Community Relationships: Built on Trust

Sitting by the water holding hands with a friend

Ally Pratt

 

The recent tragic deaths of Kate Spade and Anthony Bourdain have brought national attention to the growing suicide epidemic that exists in our country. Our team is deeply saddened by the loss of these two cultural icons, along with countless others, and we want to make sure that our work in addressing mental health and suicide is at the forefront.

Recently, we sent out a behavioral health series detailing some of the critical areas of service that we, as healthcare and social service leaders, have a responsibility to address. However, in that analysis, we failed to discuss the importance of trust.

As awareness builds around mental health and addressing mental illnesses in our communities, we must keep in mind how vital it is to cultivate real, compassionate, and trustworthy connections.

At Unite Us, we strive to maintain a sense of trust and transparency between providers, their networks, and all the people our networks are serving. We know that there is an abundance of resources out there; nobody should ever feel alone. Reorienting our focus around trust reminds us that these resources must sustain accountable connections with the people who need them. These resources, such as the suicide hotline (1-800-273-8255), must be easy to find and access.

It’s also important to notice, however, that there are some human needs that may not be fully addressed by a list of resources or a hotline.

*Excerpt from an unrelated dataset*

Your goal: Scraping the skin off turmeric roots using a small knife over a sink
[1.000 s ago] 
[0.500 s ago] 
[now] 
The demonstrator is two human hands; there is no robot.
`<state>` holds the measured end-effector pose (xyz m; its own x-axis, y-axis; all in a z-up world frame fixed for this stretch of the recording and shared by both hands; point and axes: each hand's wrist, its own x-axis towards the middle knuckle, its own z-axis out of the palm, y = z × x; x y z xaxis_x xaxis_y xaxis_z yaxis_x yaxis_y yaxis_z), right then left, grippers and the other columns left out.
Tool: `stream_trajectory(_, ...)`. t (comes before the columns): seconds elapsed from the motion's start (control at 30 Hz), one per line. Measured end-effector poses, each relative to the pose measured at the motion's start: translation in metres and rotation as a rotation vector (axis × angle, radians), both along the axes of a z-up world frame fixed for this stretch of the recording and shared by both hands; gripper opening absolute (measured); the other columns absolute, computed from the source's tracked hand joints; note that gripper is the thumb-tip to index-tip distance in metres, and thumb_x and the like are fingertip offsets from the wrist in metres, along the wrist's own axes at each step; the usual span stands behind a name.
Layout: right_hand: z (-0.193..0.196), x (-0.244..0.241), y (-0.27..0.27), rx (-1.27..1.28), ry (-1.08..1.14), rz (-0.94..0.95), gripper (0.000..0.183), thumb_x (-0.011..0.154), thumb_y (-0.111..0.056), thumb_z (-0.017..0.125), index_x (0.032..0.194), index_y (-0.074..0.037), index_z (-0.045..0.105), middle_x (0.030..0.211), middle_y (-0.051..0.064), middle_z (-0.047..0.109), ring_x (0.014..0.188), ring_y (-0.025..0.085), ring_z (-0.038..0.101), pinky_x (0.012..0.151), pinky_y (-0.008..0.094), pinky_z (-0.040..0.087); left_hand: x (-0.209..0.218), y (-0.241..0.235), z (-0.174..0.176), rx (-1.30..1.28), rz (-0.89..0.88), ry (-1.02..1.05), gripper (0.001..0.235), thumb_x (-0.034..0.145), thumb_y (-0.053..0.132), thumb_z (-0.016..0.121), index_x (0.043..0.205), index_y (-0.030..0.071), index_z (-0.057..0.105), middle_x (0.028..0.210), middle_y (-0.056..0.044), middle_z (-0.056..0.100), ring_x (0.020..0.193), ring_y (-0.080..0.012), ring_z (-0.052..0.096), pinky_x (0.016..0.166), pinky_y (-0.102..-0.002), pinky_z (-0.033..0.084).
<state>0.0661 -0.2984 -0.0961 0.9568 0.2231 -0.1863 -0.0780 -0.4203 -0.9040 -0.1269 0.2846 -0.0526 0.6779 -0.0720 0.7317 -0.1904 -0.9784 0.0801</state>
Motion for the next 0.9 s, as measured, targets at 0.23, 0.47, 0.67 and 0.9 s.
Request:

While promoting and sharing these, we should also be personally noting our own relationships and fostering the ones that need extra attention. While we build networks to organize community resources at a large scale, we believe that acting at a local level is the first step. Individual trust and engagement is a critical piece to the puzzle, and by breaking our networks down by individual we encourage genuine person-person relationships and accountable service delivery. Part of making widespread institutional changes is ensuring quality interactions on a personal level, and sometimes all our friends need is a listener. Some ideas to try:

  • Be the support system your friend or family member needs by spending time with them, reassuring them that you’re there, encouraging them to seek proper treatment, helping them handle stress, or whatever method they respond to best.
  • Take care of yourself; get enough sleep, drink enough water. Treat your body well and your mind will follow. Remember to take time for your own mental health.
  • Help reduce the stigma around mental illnesses by being conscious of the words you choose in your everyday speech, empowering those with mental illnesses to speak up, engaging with others respectfully and compassionately, and talking openly about mental health.
  • Be aware and know the facts. Educate yourself on mental illnesses and their symptoms so you can be an empathetic, trustworthy, and thoughtful communicator.

Mental illness is a personal battle, but it need not be fought alone.

At the end of the day, we’re humans helping humans. Here at Unite Us, we find strength in numbers and don’t want anyone left behind. We instill trust by connecting patients with personal contacts, not just organizations. We send our team to each coordination center to personally meet with every single provider and partner, then continue to monitor them throughout every stage of the network to ensure that they're ready and able to serve the community. We allow every member of a patient's care team to have visibility into that patient's total health journey in real-time so they can intervene, make changes, or easily communicate with the rest of the care team if necessary at any point. By incorporating empathy into service delivery, we are able to build healthier, happier communities.